La semaine écoulée fut rude sur bien des points ! Comme membres de l’Église, nous sommes blessés ; nous sommes aussi solidaires puisque membres du Corps du Christ qui est l’Église. Les jours écoulés ont été aussi rudes pour nos frères juifs et là aussi nous sommes appelés à nous faire proches. « Ils sont nos frères aînés » ! Il y a eu aussi, mais là les médias l’ont moins relayé, plusieurs profanations d’églises et de la Sainte Eucharistie… Reconnaissons que la puissance du Mal est forte ! Reconnaissons que cela risque d’abîmer notre foi en l’Église, notre espérance dans la vie du monde. Reconnaissons que l’action du Mal est « sale », « bête »… Le Mal « défigure l’Homme », le Mal produit l’hypocrisie…
Jésus enseigne en saint Jean : «… le diable est père du mensonge, il veut la mort de l’Homme depuis l’origine du monde. » (Jean, 8 44) Nous devrions reconnaître ensemble que l’esprit du Mal a prise sur nous et sur la société à travers des déséquilibres de vie, ses excès et notre démesure…

C’est à partir de cette reconnaissance que nous pouvons avoir une certaine prise sur ces évènements. Car dans nos familles, dans nos vies personnelles, au travail… nous participons à ces déséquilibres de vie, aux excès et à la démesure de toute notre société.
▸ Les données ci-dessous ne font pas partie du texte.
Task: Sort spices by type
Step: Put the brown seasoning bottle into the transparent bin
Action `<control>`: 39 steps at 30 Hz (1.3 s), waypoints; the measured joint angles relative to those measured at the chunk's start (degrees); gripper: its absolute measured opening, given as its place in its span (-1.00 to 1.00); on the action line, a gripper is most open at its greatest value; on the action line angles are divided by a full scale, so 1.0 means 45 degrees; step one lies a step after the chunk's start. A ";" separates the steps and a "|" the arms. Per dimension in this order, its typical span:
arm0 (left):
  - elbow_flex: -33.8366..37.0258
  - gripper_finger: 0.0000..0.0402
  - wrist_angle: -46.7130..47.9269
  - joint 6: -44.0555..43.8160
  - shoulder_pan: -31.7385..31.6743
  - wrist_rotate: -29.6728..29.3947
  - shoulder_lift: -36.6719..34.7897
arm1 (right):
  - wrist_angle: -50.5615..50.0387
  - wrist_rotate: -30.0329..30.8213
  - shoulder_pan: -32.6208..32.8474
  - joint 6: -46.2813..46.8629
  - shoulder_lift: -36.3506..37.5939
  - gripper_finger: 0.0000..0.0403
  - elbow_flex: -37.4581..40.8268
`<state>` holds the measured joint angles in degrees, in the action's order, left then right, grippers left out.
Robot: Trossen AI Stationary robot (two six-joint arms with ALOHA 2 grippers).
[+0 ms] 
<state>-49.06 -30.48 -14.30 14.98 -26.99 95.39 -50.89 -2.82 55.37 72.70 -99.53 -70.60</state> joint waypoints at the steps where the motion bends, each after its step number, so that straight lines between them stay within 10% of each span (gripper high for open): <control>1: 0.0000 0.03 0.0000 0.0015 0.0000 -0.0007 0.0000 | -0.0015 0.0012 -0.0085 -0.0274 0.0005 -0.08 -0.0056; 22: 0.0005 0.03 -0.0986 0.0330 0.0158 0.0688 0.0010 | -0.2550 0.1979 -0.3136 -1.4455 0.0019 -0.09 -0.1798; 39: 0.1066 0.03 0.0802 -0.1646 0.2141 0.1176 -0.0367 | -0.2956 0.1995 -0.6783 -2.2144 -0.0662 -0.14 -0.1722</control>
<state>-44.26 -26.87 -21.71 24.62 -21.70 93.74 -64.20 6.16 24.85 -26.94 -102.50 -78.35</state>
Nous pouvons lutter concrètement en cherchant à développer davantage la qualité de nos relations ; nous pouvons réduire nos excès, nos démesures quotidiennes… Les façons de vivre qui nous imprègnent, que les médias et lobbys proposent sont marquées par l’égoïsme et la satisfaction démesurée de nos plaisirs… L’Esprit Saint dit par la bouche de St Paul :

« Faites donc mourir en vous ce qui n’appartient qu’à la terre : débauche, impureté, passion, désir mauvais, et cette soif de posséder, qui est une idolâtrie. » (Colossiens 3, 5) Comment porter les blessures de l’Église, de l’humanité, comment porter le retentissement de ces blessures en nous ? Ne sommes-nous pas appelés à y reconnaître une blessure du Christ en sa passion. Une blessure que nous portons avec le Christ confiant au mystère de la rédemption et en la puissance de la résurrection. C’est sur ce chemin que l’Esprit va conduire notre Église pendant le Carême, et il le fait pour le renouveau de notre monde.

À la fin de cette réflexion, je reste émerveillé par la beauté de l’Église, la beauté de notre communauté chrétienne, la beauté du cheminement et de la progression d’un grand nombre d’entre nous. « Je crois en l’Église, une, sainte, catholique et apostolique ». Je crois que le Christ poursuit son oeuvre de salut à travers le ministère de l’Église.